* [DESCRIPTION OF THE TASK]:
Using the data that follows, give the number of lines in which the word "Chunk" occurs. Write only the number.

DATA TO EXAMINE section start

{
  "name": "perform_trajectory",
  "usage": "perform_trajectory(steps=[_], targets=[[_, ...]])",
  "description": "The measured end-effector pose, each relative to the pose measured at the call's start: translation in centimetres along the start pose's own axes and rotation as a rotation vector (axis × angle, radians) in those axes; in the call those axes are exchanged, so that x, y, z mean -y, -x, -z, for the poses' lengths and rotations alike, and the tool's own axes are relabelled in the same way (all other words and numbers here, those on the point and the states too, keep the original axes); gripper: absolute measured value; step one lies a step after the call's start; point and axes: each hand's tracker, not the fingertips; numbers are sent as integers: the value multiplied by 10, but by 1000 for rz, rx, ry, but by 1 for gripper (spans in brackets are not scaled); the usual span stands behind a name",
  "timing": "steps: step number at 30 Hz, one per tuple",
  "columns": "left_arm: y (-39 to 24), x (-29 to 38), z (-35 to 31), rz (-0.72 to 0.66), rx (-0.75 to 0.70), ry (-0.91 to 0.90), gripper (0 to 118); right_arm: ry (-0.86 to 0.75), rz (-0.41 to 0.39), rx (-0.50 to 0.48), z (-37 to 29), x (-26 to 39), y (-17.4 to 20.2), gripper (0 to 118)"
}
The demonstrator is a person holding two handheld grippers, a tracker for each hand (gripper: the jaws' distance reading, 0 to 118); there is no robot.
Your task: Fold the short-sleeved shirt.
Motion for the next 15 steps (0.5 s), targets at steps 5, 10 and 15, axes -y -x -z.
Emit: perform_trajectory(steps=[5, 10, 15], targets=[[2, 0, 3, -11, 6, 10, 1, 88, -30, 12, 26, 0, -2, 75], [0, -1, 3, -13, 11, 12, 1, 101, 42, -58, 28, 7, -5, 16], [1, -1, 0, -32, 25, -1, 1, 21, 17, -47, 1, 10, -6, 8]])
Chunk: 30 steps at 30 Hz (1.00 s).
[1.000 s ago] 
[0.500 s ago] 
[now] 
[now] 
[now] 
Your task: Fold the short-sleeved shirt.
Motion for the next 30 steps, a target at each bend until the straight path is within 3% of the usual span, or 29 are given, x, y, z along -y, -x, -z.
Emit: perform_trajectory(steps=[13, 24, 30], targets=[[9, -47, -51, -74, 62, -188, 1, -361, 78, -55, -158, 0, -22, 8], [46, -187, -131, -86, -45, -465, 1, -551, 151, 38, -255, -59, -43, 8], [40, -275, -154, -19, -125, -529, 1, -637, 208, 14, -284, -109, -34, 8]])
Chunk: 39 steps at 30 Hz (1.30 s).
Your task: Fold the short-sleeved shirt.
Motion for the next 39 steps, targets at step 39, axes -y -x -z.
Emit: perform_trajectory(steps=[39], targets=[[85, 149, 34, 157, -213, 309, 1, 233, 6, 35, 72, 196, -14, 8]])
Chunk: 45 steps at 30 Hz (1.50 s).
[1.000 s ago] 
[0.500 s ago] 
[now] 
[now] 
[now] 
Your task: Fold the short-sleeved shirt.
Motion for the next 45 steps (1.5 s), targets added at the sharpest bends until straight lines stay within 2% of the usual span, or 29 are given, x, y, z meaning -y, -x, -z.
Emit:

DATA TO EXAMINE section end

* [RESPONSE TO THIS EXERCISE]:
3